Celebrating Mammy

Published on 8 March 2023 at 12:48

Celebrating Mammy on International Women’s Day

We don’t give thanks enough for the wonderful women who are part of our daily lives, the mothers, sisters, aunts, grandmothers, friends, daughters, every one of the females who contribute in some way to the way we are.

Today is International Women’s Day, and it’s the first without my beautiful mother in law Nellie Gallagher. We lost her 6th of December 2022 from Cancer, she was 72, and it only hit me this morning how much she meant to me. Not that I haven’t missed her before, but today struck a chord that she would never have seen herself as the superhero she was. She would have laughed and rolled her eyes and told me to ‘cop on’.

We had a special relationship, more than daughter in law/ mother-in-law, we were friends who had no problem telling each other exactly what we thought, sometimes not agreeing but never falling out. She was only fourteen years older than me, I’m ten years older than my husband, and from day one we respected each other. The first thing she said to me was that with all my husband’s relationships she had judged the girl, but he obviously loved me so she was not going to do that with me. It might seem a bit of an odd thing to say but for a woman who had just been divorced and had literally lost all self-esteem, she showed me trust and that was huge.

Never once in the 24 years of knowing her did she ever tell me what to do, we were more like friends that could talk about family and compare notes, sharing secrets and stories that she wouldn’t have with others. I feel privileged to have been a confidante when she needed one, brought into the inner circle she shared with only one other, who is also passed on.
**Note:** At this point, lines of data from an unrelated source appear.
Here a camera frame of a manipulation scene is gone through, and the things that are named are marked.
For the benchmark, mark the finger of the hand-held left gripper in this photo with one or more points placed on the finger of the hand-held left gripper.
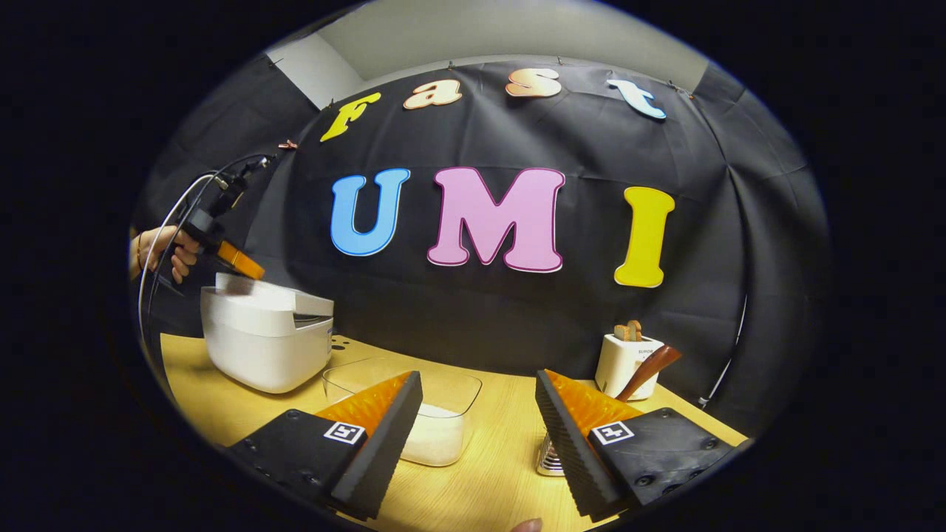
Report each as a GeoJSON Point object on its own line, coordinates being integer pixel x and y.
{"type": "Point", "coordinates": [242, 260]}

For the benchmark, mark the black backdrop cloth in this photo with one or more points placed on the black backdrop cloth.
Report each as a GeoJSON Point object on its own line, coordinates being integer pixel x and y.
{"type": "Point", "coordinates": [517, 318]}

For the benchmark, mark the clear plastic container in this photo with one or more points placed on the clear plastic container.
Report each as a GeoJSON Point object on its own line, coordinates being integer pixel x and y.
{"type": "Point", "coordinates": [451, 388]}

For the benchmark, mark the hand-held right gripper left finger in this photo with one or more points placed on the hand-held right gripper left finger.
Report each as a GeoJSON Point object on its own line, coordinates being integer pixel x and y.
{"type": "Point", "coordinates": [388, 436]}

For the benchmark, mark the toasted bread slice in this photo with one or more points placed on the toasted bread slice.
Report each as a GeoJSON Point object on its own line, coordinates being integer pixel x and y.
{"type": "Point", "coordinates": [635, 329]}
{"type": "Point", "coordinates": [621, 333]}

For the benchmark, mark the brown wooden spoon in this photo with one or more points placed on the brown wooden spoon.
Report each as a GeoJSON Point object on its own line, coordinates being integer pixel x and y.
{"type": "Point", "coordinates": [650, 366]}

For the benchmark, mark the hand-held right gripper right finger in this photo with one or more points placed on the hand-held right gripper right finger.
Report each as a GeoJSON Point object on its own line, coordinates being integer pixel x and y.
{"type": "Point", "coordinates": [569, 443]}

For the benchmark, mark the white toaster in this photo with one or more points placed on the white toaster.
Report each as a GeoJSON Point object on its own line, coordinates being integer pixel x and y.
{"type": "Point", "coordinates": [617, 366]}

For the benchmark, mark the white rice cooker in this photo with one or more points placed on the white rice cooker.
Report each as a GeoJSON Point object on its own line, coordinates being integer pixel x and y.
{"type": "Point", "coordinates": [259, 347]}

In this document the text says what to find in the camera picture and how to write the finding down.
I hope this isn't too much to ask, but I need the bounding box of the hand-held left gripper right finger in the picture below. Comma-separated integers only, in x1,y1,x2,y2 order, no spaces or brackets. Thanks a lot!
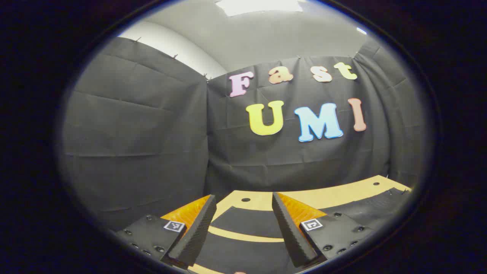
271,191,375,269

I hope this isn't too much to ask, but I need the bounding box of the black backdrop cloth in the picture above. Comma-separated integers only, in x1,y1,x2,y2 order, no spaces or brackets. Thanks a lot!
61,36,428,233

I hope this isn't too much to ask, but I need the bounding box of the ceiling light panel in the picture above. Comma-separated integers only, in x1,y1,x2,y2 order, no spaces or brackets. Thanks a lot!
215,0,305,17

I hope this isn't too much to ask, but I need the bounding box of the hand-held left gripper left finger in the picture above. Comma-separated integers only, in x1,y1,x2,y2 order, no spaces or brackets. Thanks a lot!
114,194,217,269

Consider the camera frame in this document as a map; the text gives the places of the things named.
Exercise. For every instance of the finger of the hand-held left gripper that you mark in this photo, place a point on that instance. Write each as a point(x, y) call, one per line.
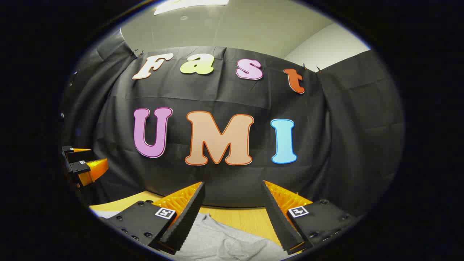
point(80, 167)
point(80, 156)

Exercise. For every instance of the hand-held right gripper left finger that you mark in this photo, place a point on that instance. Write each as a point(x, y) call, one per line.
point(188, 214)

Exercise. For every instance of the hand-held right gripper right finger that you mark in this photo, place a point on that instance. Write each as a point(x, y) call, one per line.
point(277, 217)

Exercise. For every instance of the grey sweatshirt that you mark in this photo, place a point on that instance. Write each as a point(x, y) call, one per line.
point(224, 243)

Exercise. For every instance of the black backdrop cloth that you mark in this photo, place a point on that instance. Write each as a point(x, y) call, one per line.
point(217, 94)

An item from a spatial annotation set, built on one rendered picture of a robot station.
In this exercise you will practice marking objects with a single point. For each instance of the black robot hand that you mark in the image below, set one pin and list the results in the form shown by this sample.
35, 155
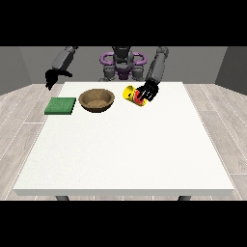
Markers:
52, 77
148, 90

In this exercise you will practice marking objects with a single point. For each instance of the yellow cup with melon print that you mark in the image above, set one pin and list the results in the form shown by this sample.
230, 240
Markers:
130, 94

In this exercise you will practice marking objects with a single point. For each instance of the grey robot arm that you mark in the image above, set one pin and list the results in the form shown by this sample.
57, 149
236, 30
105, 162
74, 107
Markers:
156, 67
63, 59

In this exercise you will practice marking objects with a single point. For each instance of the green square pad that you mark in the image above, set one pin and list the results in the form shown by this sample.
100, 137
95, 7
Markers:
60, 105

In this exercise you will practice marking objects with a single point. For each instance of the brown wooden bowl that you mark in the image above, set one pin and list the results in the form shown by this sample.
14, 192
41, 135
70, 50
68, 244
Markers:
96, 100

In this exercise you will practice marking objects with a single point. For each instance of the grey robot trunk purple rings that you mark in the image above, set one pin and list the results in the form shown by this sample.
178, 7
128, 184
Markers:
122, 64

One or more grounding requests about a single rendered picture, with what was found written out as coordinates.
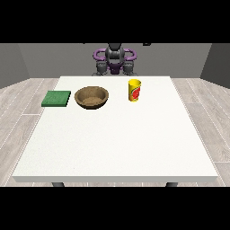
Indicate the brown wooden bowl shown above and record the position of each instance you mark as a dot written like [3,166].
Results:
[91,97]

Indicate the yellow cup with melon print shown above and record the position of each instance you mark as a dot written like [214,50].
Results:
[134,90]

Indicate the green square pad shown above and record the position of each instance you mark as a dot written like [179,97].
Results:
[56,98]

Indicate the grey robot trunk purple rings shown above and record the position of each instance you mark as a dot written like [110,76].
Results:
[114,61]

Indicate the dark table leg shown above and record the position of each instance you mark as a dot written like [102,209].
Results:
[171,184]
[58,184]

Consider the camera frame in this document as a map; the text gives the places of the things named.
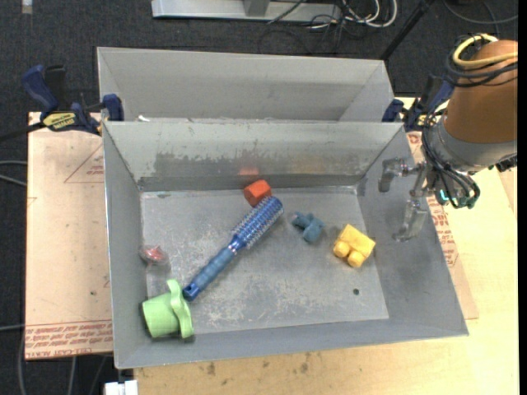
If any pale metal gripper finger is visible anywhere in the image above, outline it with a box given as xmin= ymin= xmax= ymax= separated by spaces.
xmin=378 ymin=157 xmax=413 ymax=193
xmin=392 ymin=199 xmax=429 ymax=244

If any yellow toy building brick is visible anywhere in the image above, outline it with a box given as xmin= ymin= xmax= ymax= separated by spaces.
xmin=332 ymin=224 xmax=377 ymax=269

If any blue toy animal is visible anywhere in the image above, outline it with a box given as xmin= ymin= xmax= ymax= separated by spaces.
xmin=291 ymin=211 xmax=326 ymax=245

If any orange-red small block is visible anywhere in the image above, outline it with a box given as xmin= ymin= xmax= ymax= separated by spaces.
xmin=243 ymin=179 xmax=273 ymax=208

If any blue hairbrush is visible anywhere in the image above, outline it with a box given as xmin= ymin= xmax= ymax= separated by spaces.
xmin=182 ymin=195 xmax=286 ymax=302

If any grey metal bin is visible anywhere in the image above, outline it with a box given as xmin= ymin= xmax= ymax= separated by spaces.
xmin=96 ymin=46 xmax=469 ymax=370

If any clear red spinning top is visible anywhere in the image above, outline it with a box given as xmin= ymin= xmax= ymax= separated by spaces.
xmin=138 ymin=244 xmax=171 ymax=274

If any light green plastic knob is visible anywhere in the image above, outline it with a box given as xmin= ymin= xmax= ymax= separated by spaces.
xmin=141 ymin=278 xmax=196 ymax=341

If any brown cardboard board red print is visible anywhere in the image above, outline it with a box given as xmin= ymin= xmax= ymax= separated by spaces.
xmin=24 ymin=111 xmax=481 ymax=361

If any black cylinder on white bracket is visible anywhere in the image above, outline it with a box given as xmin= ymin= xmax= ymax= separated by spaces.
xmin=489 ymin=154 xmax=518 ymax=173

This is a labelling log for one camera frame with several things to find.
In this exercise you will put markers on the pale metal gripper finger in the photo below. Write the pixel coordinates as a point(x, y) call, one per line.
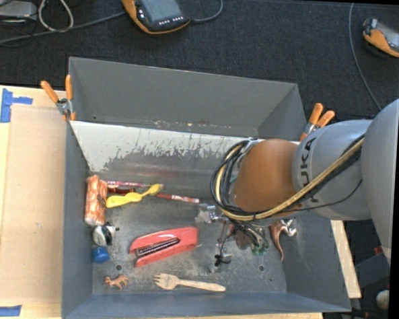
point(208, 214)
point(223, 262)

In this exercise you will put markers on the red white patterned stick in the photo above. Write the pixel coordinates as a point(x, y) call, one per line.
point(178, 198)
point(125, 184)

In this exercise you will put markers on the brown and white toy animal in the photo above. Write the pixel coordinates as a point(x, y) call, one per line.
point(278, 235)

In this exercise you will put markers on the red stapler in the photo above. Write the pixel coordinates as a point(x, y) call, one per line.
point(177, 240)

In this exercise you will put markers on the pale wooden fork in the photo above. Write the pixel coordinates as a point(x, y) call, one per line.
point(185, 283)

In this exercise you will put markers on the yellow toothbrush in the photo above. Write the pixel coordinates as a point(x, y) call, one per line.
point(129, 198)

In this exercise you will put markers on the black and white toy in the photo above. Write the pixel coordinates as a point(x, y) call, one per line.
point(102, 234)

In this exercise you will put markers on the small orange toy animal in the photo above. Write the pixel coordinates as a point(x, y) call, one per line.
point(116, 281)

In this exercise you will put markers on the orange and white packet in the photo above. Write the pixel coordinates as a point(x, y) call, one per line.
point(96, 199)

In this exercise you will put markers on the blue round cap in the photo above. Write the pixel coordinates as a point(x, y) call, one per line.
point(100, 255)

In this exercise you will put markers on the grey metal bin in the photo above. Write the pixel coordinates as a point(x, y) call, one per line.
point(176, 100)

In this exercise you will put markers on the brown cardboard board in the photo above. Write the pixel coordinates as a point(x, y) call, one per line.
point(32, 195)

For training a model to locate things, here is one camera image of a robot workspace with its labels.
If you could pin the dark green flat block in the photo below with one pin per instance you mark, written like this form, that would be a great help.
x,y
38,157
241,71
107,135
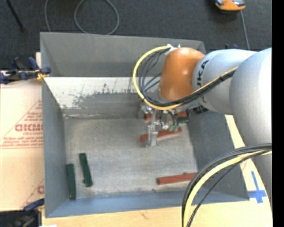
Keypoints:
x,y
71,181
85,169

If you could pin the grey metal bin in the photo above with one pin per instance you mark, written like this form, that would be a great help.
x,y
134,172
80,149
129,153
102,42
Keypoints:
x,y
123,155

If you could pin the brown cardboard board, red print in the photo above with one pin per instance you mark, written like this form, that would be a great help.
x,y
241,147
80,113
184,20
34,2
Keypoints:
x,y
19,150

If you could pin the red-brown flat block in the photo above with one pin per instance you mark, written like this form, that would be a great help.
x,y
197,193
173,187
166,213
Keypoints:
x,y
175,179
169,133

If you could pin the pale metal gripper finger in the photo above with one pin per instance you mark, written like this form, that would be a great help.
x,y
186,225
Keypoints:
x,y
154,137
148,137

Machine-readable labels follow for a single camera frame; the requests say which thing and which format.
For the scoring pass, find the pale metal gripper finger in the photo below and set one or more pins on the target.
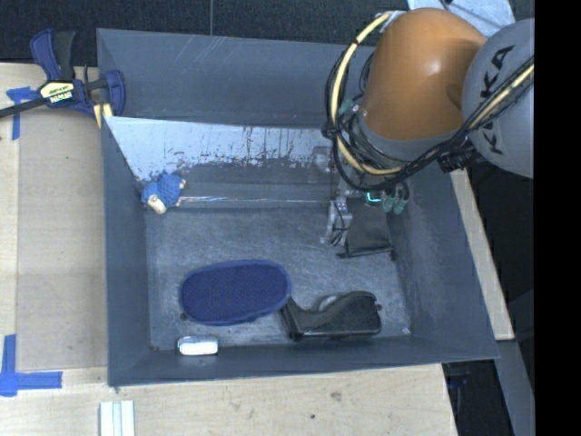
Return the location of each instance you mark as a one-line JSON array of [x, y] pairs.
[[338, 220], [323, 161]]

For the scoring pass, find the grey metal bin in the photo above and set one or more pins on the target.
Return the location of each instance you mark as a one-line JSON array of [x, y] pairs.
[[254, 80]]

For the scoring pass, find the blue toy animal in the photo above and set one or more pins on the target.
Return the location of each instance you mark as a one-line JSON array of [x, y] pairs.
[[167, 190]]

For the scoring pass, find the small white block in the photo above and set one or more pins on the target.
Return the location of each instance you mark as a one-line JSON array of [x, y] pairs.
[[197, 346]]

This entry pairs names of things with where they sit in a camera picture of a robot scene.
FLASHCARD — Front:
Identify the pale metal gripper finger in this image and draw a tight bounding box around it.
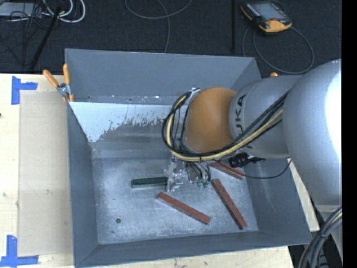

Mammy worked all her life, a mother to ten children, married for 54 years to Daddy who had loved her since she was ten, grandmother to 19, great grandmother to 2, carer to her sister Mary, and step grandmother Maura, friend, babysitter, strength, and backbone to the lot of us loved by all who knew her. She always had that beautiful smile on her face and the glint of mischief in her eyes. One of a kind.

There are not enough words to even begin to describe who she was, she would sit with me after work and tell me stories of her youth and the things she and her siblings got up to, things that wouldn’t even be interesting to kids now, but to them were the greatest pranks going. We shared stories of her parents, stories of her grandparents and the lives they lived before there was any help from the state for struggling families. She was my link to a past I never even considered, being from Liverpool it all seemed Victorian how they had had to fight for every mouthful put on their plates. A link that I should have taken the time to record and write down for posterity, but I never did. There was always tomorrow, but the trouble with tomorrow is it never comes. And regret doesn’t change the fact she is gone.

Tears are streaming down my face as I write, this is the first time grief has come for the right reasons, remembering a woman who was so humble, gave everything she had to others to make their lives easier, suffering so much pain for years and when doctors finally began to listen and do something about it she had no time left. She had a massive stroke St Stephens Day 2021, and for the first time in forever there had been no gathering of family on Christmas Eve, Covid saw to that, we had spoken on the phone and the last thing she said to me was that I needed to be careful because I wasn’t well. The next time I saw her was after rushing over to be with her as we waited for the ambulance, the whole family assembled, crying, terrified of losing her. As I held her up on one side as she slumped on the chair, I saw the light going, it was as if she was closing a door to us, she never recovered fully. She lost her speech and ability to walk, we were all separated from her for months, a family in distress at losing its matriarch. I am ashamed to say I couldn’t visit her when she came home, it broke my heart to see her so fragile and stuck in a bed, so I stayed away with all the excuses we find when it hurts too much to face the truth.

The last time I saw her at home I knew she wasn’t here for much longer, she hugged me with her head and shoulders and that look of goodbye and thanks connected with me. She passed two weeks later. I’m luckier than most, as a psychic medium I still get to see her and speak to her. She visits family in dreams, stays close to Daddy at all times but there is no excuse for the missed chances to see her, to record her life to be more thankful and celebrate how wonderful she was.

So today I urge all women to make the effort to celebrate with our special females and do it now, because tomorrow never comes and regret weighs heavier than any weight you could imagine.